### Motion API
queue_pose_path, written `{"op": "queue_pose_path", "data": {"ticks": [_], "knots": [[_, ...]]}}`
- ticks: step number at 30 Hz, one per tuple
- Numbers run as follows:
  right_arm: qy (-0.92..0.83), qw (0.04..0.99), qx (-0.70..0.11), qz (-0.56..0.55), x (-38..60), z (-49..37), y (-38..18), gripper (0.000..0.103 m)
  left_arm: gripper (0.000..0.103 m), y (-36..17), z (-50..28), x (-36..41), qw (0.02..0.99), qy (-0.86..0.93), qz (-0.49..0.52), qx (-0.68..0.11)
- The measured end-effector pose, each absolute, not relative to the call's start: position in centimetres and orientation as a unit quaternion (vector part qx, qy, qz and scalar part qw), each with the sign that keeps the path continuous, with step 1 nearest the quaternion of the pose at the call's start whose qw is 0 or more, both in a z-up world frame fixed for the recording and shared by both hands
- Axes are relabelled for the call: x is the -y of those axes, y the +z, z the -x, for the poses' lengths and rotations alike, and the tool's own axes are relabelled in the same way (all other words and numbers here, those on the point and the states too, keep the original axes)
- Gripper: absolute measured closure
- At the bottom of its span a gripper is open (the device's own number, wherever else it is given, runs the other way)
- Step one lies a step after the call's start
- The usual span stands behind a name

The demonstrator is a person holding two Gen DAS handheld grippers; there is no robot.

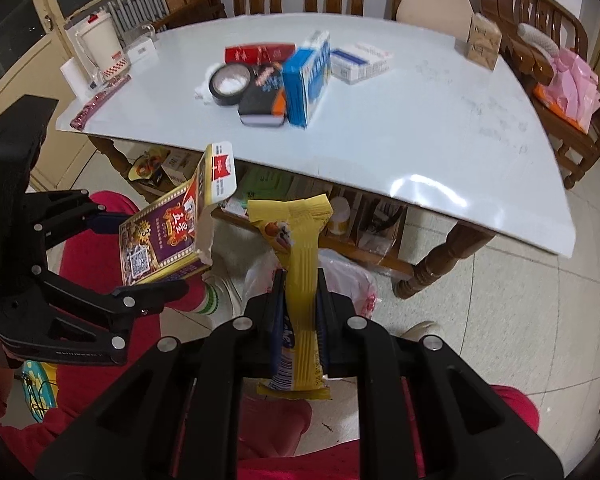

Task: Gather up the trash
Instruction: 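Lift the yellow wrapper and gold card box and carry both toward the white plastic bag, then open both tools to drop the wrapper and card box into the bag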

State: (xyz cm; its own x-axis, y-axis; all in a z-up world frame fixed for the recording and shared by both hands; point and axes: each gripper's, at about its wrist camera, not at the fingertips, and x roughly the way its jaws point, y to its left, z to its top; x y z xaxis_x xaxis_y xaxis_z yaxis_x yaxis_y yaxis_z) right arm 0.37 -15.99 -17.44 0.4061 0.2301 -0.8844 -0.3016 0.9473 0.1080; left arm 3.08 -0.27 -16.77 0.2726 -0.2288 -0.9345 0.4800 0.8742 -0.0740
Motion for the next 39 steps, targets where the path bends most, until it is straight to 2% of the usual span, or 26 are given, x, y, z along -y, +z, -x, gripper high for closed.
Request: {"op": "queue_pose_path", "data": {"ticks": [23,39], "knots": [[0.101,0.789,-0.606,-0.013,17.1,-3.8,-30.8,0.089,0.036,-30.2,-6.6,2.3,0.702,-0.218,-0.093,-0.671],[0.080,0.733,-0.675,-0.027,16.5,-6.2,-40.2,0.089,0.035,-40.1,-9.1,2.2,0.621,-0.194,-0.044,-0.758]]}}
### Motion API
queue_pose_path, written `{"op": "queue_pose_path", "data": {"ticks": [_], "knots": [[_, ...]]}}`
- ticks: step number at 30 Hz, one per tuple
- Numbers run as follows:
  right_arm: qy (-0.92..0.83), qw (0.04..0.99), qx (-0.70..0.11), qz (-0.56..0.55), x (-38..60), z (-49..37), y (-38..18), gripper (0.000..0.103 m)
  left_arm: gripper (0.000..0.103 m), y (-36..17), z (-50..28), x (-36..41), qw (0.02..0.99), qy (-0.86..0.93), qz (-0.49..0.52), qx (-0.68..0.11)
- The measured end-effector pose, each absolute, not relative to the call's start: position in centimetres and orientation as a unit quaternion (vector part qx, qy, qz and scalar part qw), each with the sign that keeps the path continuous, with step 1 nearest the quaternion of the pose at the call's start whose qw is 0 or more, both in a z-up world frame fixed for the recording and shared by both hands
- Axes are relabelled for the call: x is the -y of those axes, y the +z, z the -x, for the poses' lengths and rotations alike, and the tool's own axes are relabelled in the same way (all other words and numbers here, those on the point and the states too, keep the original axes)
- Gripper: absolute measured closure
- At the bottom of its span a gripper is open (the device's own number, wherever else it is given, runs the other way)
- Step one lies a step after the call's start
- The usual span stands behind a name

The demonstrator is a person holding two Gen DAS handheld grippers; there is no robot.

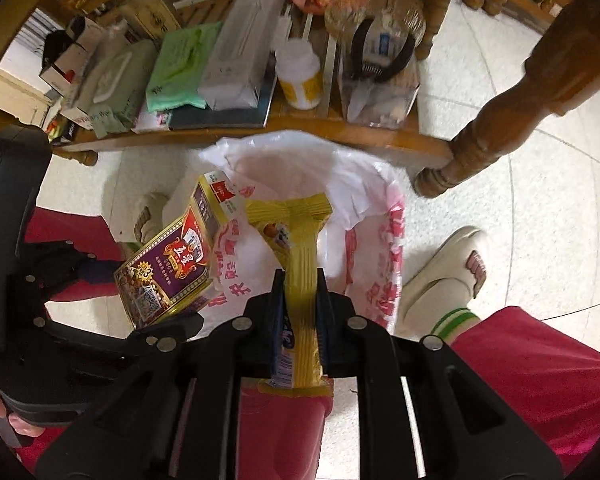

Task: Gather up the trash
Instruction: 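Open both tools to drop the wrapper and card box into the bag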

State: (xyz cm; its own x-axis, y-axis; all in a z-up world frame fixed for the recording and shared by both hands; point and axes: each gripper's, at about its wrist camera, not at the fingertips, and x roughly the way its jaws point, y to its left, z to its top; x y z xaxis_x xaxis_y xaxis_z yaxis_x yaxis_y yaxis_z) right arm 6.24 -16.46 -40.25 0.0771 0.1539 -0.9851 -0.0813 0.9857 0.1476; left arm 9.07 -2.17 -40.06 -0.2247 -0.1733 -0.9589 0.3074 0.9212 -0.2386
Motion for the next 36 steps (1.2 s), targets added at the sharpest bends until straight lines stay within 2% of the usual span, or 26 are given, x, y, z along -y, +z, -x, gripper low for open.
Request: {"op": "queue_pose_path", "data": {"ticks": [9,20,21,23,24,25,36], "knots": [[0.078,0.711,-0.697,-0.047,16.8,-7.3,-43.2,0.089,0.035,-43.4,-10.0,2.3,0.593,-0.178,-0.038,-0.785],[0.083,0.700,-0.707,-0.052,16.7,-7.7,-44.3,0.089,0.033,-44.4,-10.2,2.6,0.577,-0.168,-0.041,-0.798],[0.083,0.699,-0.708,-0.052,16.7,-7.7,-44.3,0.087,0.029,-44.5,-10.3,2.6,0.575,-0.168,-0.043,-0.799],[0.083,0.699,-0.708,-0.052,16.7,-7.7,-44.4,0.074,0.025,-44.4,-10.3,2.6,0.577,-0.169,-0.045,-0.798],[0.080,0.701,-0.707,-0.050,16.7,-7.7,-44.4,0.055,0.023,-44.2,-10.3,2.7,0.578,-0.170,-0.048,-0.797],[0.077,0.703,-0.705,-0.050,16.7,-7.7,-44.3,0.047,0.020,-44.2,-10.3,2.7,0.579,-0.169,-0.051,-0.796],[0.075,0.706,-0.703,-0.048,16.7,-7.8,-44.1,0.047,0.020,-43.8,-10.4,2.5,0.584,-0.168,-0.050,-0.793]]}}
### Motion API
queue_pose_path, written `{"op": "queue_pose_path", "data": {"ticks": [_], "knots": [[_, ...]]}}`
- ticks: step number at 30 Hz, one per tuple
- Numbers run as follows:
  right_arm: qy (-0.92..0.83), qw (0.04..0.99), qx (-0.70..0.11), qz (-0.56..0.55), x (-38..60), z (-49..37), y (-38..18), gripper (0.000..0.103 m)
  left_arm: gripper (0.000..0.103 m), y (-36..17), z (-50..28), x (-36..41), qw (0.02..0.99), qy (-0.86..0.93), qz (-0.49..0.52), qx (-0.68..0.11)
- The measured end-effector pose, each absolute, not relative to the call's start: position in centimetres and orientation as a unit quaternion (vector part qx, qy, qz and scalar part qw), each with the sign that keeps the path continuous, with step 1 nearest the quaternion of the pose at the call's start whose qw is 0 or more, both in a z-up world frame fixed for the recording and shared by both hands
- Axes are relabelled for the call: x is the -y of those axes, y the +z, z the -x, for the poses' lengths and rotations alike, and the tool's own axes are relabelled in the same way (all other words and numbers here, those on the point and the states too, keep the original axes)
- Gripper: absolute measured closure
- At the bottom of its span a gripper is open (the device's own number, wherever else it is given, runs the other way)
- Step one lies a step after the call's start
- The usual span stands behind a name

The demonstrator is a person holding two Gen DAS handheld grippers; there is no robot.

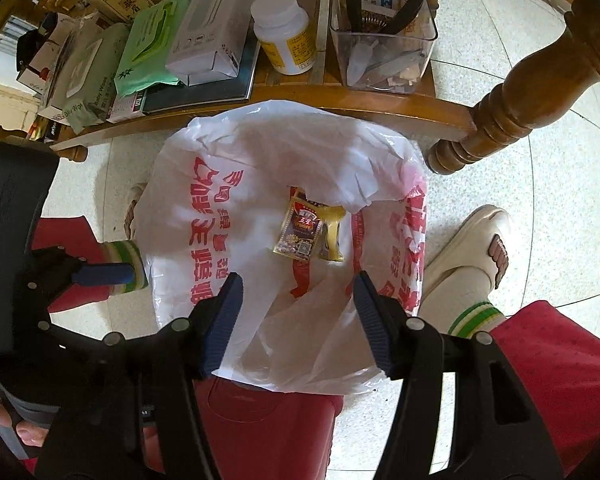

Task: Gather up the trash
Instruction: 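Open both tools to drop the wrapper and card box into the bag, then swing both tools back up over the table toward the remaining boxes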

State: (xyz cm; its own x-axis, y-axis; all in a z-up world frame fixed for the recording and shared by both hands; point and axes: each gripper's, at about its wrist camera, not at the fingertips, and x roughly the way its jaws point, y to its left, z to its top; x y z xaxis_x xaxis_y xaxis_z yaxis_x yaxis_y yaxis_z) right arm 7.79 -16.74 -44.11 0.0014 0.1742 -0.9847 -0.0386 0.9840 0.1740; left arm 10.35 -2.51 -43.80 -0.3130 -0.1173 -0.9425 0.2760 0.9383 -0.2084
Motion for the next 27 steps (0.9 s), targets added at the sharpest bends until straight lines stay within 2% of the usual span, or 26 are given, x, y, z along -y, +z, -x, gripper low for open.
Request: {"op": "queue_pose_path", "data": {"ticks": [10,16,20,27], "knots": [[0.071,0.722,-0.685,-0.059,17.2,-7.2,-41.7,0.046,0.019,-41.5,-9.8,2.8,0.603,-0.170,-0.065,-0.777],[0.066,0.756,-0.645,-0.087,19.0,-5.3,-36.0,0.036,0.016,-37.1,-8.1,1.7,0.627,-0.176,-0.071,-0.755],[0.067,0.789,-0.601,-0.108,21.0,-4.2,-29.7,0.031,0.016,-31.9,-6.7,0.0,0.648,-0.183,-0.069,-0.736],[0.081,0.869,-0.483,-0.076,22.6,-3.4,-15.0,0.018,0.013,-17.0,-7.9,-3.8,0.735,-0.160,-0.105,-0.650]]}}
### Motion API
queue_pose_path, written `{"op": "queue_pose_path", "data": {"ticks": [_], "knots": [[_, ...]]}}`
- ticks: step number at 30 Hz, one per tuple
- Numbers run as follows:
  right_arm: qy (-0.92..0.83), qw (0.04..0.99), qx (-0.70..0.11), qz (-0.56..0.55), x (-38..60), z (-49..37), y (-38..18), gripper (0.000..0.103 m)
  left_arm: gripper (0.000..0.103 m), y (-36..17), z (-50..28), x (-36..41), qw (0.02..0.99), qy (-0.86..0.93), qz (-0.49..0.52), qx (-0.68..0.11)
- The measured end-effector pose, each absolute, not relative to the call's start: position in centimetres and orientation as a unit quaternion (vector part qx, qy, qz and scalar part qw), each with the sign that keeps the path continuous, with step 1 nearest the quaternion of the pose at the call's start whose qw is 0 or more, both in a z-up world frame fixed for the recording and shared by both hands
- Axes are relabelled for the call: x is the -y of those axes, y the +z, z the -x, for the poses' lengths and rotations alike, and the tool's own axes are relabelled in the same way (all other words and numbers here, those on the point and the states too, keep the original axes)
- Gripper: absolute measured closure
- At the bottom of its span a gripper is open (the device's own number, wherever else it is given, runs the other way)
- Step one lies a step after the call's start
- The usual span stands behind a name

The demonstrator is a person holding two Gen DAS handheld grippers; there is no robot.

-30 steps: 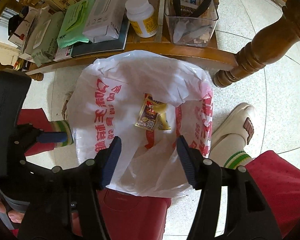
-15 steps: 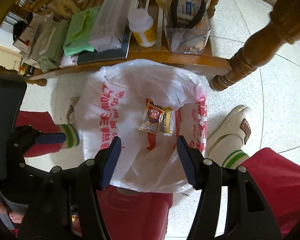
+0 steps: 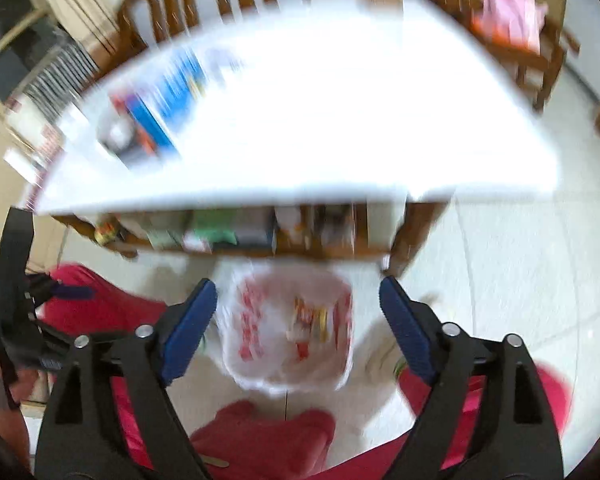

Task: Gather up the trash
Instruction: 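Swing both tools back up over the table toward the remaining boxes, then grasp the red cigarette box with the left tool while the right tool grasps the blue-white medicine box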

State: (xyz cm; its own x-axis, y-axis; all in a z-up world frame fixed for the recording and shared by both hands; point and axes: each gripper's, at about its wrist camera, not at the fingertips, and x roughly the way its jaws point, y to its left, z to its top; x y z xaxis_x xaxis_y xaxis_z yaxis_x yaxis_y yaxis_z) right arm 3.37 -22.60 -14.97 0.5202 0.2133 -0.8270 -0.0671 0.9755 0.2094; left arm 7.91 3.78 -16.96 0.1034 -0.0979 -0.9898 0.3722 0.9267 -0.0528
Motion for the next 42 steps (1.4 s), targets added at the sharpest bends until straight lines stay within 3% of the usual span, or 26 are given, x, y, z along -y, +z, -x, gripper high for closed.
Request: {"op": "queue_pose_path", "data": {"ticks": [7,14,29,42], "knots": [[0.118,0.917,-0.379,-0.038,21.9,-4.0,-2.0,0.009,0.008,-2.3,-11.5,-6.4,0.792,-0.155,-0.085,-0.584],[0.155,0.925,-0.345,-0.029,20.7,-5.7,3.7,0.009,0.008,4.9,-14.7,-5.7,0.797,-0.159,-0.093,-0.575],[0.183,0.917,-0.353,-0.020,19.1,-10.3,6.5,0.009,0.008,3.1,-21.9,-2.1,0.766,-0.165,-0.117,-0.610],[0.197,0.888,-0.415,0.019,15.6,-14.4,1.1,0.009,0.008,-3.5,-26.7,-1.6,0.727,-0.158,-0.103,-0.661]]}}
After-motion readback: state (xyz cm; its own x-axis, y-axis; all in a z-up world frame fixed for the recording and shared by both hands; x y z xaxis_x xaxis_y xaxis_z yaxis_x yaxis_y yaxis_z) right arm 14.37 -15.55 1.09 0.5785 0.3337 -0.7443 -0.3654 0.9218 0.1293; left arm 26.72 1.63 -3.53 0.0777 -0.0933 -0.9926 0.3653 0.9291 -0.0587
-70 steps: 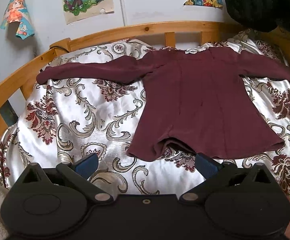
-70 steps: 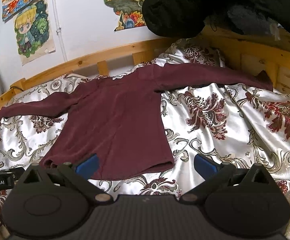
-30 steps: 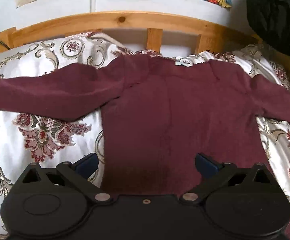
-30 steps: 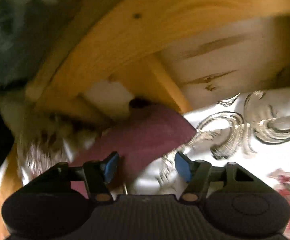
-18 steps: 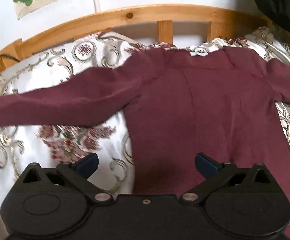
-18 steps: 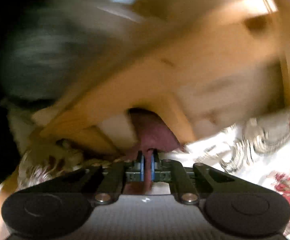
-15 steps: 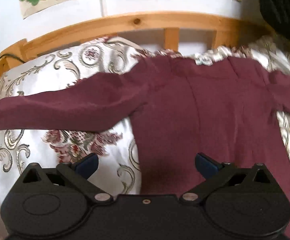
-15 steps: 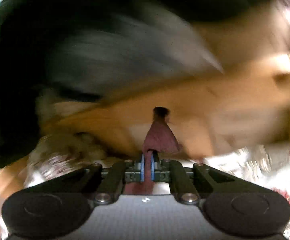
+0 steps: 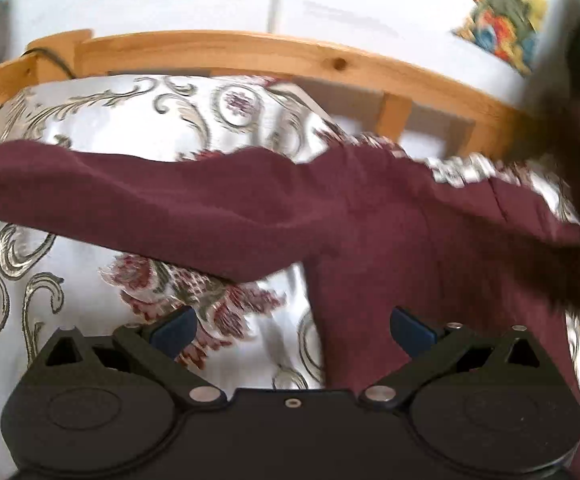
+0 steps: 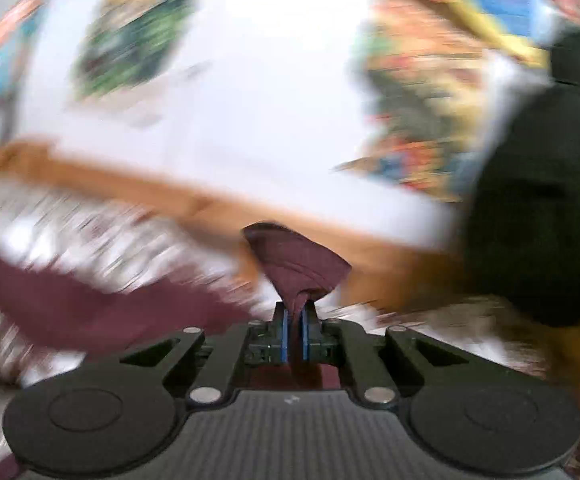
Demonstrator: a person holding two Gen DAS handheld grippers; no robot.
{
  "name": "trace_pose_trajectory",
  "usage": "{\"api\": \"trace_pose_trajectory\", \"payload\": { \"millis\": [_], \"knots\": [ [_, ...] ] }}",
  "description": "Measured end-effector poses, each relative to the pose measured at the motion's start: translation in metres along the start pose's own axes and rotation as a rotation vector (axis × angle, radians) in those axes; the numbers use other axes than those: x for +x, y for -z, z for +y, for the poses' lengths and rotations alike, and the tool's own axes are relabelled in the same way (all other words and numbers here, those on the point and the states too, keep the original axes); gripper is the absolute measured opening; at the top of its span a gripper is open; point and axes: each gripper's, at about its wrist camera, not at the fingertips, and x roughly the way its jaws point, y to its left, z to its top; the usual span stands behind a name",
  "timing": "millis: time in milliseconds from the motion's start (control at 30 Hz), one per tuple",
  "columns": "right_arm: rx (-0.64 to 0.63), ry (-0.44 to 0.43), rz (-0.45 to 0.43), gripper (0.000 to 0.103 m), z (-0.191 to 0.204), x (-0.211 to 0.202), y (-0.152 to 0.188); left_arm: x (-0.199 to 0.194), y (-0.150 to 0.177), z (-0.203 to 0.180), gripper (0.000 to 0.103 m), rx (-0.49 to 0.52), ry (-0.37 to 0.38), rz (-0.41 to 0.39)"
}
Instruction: Fold small clothes
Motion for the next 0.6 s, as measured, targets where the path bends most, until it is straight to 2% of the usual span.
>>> {"api": "trace_pose_trajectory", "payload": {
  "millis": [100, 200, 300, 333, 367, 433, 500, 600],
  "knots": [
    [-0.142, -0.094, 0.045, 0.008, 0.052, 0.01, 0.029, 0.003, -0.001, 0.009, 0.102, -0.052, 0.028, -0.04],
    [-0.181, -0.195, 0.111, 0.009, 0.079, 0.015, 0.06, 0.008, 0.002, 0.009, 0.103, -0.07, 0.044, -0.071],
    [-0.181, -0.299, 0.169, 0.017, 0.085, 0.022, 0.067, 0.014, 0.006, 0.003, 0.103, -0.052, 0.056, -0.086],
    [-0.168, -0.307, 0.178, 0.03, 0.078, 0.018, 0.068, 0.014, 0.008, 0.002, 0.103, -0.044, 0.058, -0.093],
    [-0.146, -0.308, 0.176, 0.053, 0.069, 0.012, 0.068, 0.014, 0.01, 0.0, 0.103, -0.033, 0.067, -0.098],
    [-0.109, -0.3, 0.154, 0.075, 0.047, 0.0, 0.062, 0.013, 0.012, -0.003, 0.103, -0.022, 0.089, -0.111],
    [-0.082, -0.241, 0.132, 0.075, 0.022, -0.006, 0.055, 0.013, 0.011, -0.009, 0.103, -0.015, 0.131, -0.127],
    [-0.02, -0.104, 0.119, 0.076, -0.018, 0.006, 0.053, 0.014, 0.012, -0.021, 0.103, 0.018, 0.217, -0.151]
  ]
}}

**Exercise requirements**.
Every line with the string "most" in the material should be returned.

**Solution for this problem**.
Motion for the next 39 steps, targets where the path bends most, until it is straight to 2% of the usual span, or 26 are given, x, y, z along -y, +z, -x, gripper high for closed.
Motion for the next 0.6 s, as measured, targets where the path bends most, until it is straight to 2% of the usual span.

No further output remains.